Die von der EU-Kommission verhängte Strafe in der Höhe von 2.42 Milliarden Euro schlug in den Medien hohe Welle, was in Anbetracht der Summe keinesfalls überrascht, auch wenn sie viel niedriger als die Maximalstrafe ist. Google würde seine Marktbeherrschende Stellung missbrauchen, so die Begründung der EU-Kommission. In der Pressemitteilung der EU-Kommission wird die zuständige EU-Kommissarin Margrethe Vestager wie folgt zitiert:

„Google hat viele innovative Produkte und Dienstleistungen entwickelt, die unser Leben verändert haben. Das ist eine gute Sache. Aber die Strategie von Google für seinen Preisvergleichsdienst bestand nicht nur darin, Kunden zu gewinnen, indem es ein besseres Produkt anbietet als seine Wettbewerber. Google hat vielmehr seine marktbeherrschende Stellung als Suchmaschinenbetreiber missbraucht, indem es seinen eigenen Preisvergleichsdienst in seinen Suchergebnissen ganz oben platziert und Vergleichsdienste der Konkurrenz herabgestuft hat.
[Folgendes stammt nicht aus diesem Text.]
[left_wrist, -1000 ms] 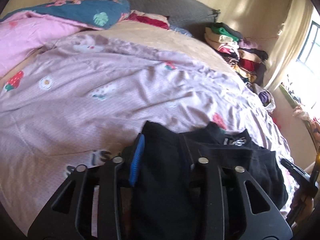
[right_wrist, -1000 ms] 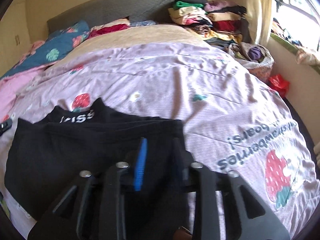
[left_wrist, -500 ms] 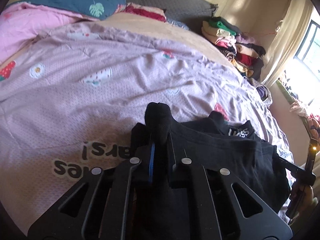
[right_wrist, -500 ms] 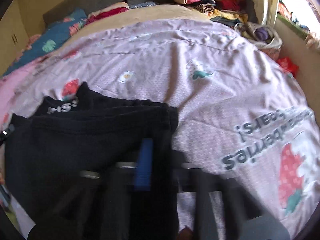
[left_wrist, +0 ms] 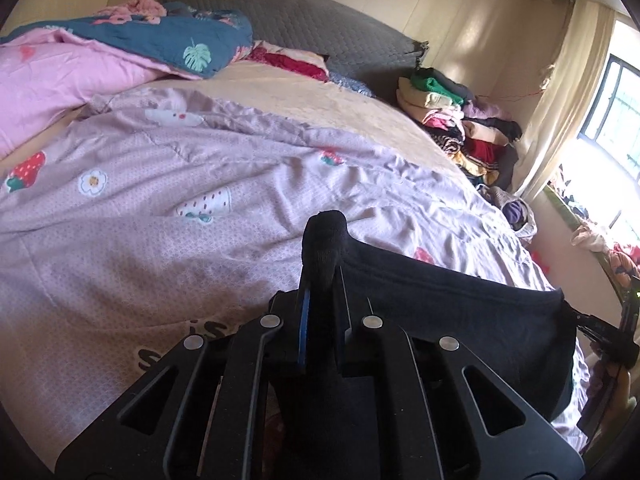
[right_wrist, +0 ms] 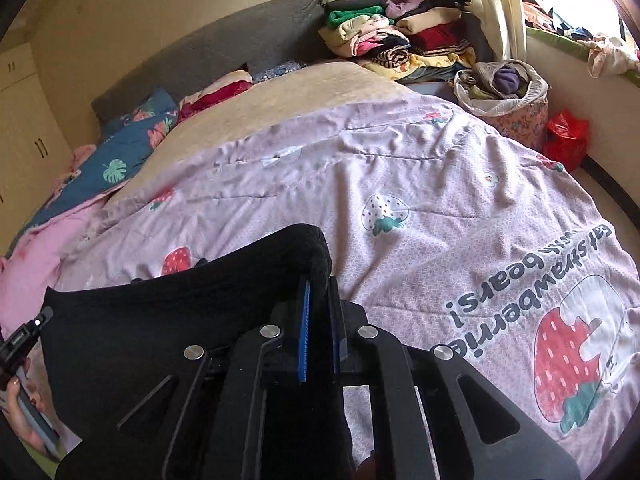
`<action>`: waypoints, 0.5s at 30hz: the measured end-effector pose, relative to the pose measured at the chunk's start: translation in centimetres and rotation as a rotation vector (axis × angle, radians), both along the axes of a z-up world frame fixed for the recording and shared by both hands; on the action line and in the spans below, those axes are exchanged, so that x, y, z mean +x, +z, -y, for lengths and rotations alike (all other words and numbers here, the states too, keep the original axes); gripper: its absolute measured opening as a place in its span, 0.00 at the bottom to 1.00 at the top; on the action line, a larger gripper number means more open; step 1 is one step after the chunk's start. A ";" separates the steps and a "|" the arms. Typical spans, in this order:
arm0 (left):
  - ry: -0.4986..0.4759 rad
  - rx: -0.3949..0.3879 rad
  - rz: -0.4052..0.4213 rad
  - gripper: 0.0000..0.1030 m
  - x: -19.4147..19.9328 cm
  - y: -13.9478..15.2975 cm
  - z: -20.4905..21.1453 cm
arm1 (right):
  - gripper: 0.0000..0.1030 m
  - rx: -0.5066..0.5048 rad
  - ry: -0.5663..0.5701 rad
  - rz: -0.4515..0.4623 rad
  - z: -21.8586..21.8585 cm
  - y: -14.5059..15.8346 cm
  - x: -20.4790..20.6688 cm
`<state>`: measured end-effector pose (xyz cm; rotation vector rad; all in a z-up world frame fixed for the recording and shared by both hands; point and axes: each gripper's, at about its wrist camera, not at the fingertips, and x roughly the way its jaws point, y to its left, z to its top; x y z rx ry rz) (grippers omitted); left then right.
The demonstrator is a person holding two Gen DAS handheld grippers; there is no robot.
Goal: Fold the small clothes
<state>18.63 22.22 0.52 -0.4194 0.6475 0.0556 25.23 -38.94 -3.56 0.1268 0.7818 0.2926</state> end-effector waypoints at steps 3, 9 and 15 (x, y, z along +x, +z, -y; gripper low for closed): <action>0.006 0.006 -0.017 0.03 0.3 -0.6 0.0 | 0.07 -0.022 -0.001 -0.010 -0.4 -0.6 0.5; 0.012 0.003 -0.044 0.03 0.9 -1.4 -0.2 | 0.07 -0.058 -0.004 -0.012 -1.1 -1.1 0.8; 0.042 0.020 -0.054 0.14 0.7 -1.2 -0.4 | 0.12 -0.062 -0.028 -0.022 -1.2 -1.5 0.7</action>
Googles Verhalten ist nach den EU-Kartellvorschriften unzulässig. Google hat anderen Unternehmen die Möglichkeit genommen, im Wettbewerb durch Leistung zu überzeugen. Vor allem aber hat es verhindert, dass die europäischen Verbraucher wirklich zwischen verschiedenen Diensten wählen und die Vorteile der Innovation voll nutzen können.“

Die EU-Kommission scheint somit „hart“ durchzugreifen. Weitere Verfahren werden mit Sicherheit folgen. So hat auch etwa das deutsche Kartellamt die Entscheidung der Kommission begrüsst und prüft zudem seit 2016 ob Facebook ebenfalls seine marktbeherrschende Position missbraucht, um an Daten der Nutzer zu gelangen.
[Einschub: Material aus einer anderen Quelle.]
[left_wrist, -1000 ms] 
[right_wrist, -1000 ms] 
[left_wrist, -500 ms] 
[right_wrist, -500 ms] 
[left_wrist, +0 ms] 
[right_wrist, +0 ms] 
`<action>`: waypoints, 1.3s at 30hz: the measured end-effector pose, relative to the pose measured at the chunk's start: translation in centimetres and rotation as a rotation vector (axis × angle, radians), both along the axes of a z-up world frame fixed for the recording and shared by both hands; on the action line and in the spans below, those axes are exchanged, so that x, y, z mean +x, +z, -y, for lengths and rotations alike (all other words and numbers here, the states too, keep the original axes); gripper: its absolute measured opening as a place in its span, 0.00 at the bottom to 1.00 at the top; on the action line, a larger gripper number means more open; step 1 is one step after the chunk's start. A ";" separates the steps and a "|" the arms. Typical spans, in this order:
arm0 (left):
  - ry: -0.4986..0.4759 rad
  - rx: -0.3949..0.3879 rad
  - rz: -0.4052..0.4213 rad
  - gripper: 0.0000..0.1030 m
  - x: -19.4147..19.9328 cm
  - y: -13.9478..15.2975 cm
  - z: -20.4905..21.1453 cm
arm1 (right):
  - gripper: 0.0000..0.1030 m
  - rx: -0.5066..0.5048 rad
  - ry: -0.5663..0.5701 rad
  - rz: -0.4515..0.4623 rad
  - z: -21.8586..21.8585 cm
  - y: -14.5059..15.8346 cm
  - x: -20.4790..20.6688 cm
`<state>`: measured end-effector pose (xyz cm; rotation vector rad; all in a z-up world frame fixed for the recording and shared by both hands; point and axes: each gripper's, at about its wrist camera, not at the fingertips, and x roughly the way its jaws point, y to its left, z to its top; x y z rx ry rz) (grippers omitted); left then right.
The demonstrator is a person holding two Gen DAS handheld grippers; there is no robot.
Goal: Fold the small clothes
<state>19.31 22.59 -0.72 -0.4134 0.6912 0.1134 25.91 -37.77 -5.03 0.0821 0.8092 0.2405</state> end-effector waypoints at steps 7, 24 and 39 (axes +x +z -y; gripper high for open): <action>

Das Internet ist somit für die Wettbewerbsbehörden keinesfalls mehr „Neuland“, der deutsche Kartellamtschef wird mit den Worten zitiert, dass die Behörden die „lernende und forschende Phase“ hinter sich gelassen hätten. Internetunternehmen müssen nun immer mehr damit rechnen, dass die Geschäftsmodelle genauestens unter die Lupe genommen werden.